I've lost at least one friend who can't understand she can't call me at any time of the day or night and have me stop writing and talk to her for hours.

:(

This is why so many of a writer's friends end up being friends. Unfortunately not many of them close by, so socialization is difficult.

Stephen Simmons said...

Sarah,

Being someone for whom the writing bug-bite is still very recent, I can already relate to this VERY strongly. To my wife, and to Thing Oneand Thing Two, I'm "spending time on the computer". A single story sold for ten bucks does not a convincing argument make, in their eyes, that this is "work".

And it's VERY difficult to write a tragic post-battle scene with a playful beagle trying to climb into your lap ...

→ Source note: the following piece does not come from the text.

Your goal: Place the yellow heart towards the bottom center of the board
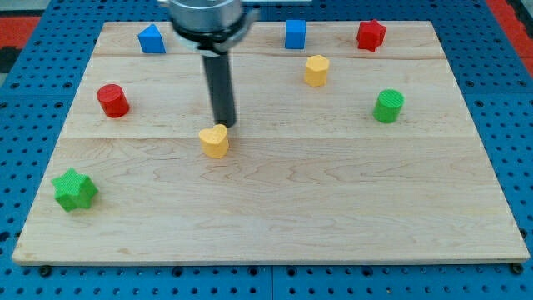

I find that my hour-long commute can be extremely productive - IF I can manage to remember the material long enough to get it out through my fingers when I get home. The times that hasn't worked out have been maddening, though.

keythong said...

Sarah,
I took a radical approach and changed my sleep cycle. I drive the cats out of the room, start up the coffee maker, fire up the off-line P.C. and sit for three to four hours until the Deann gets home from work. It means I have a short night- 3 hours, and I nap before working another couple of hours. But I get three hours of quite. I've got more work done on this schedule in a week than I did before in a month (I fall off the new schedule when work hours shift) The cats are mad at me about it. But it seems to work.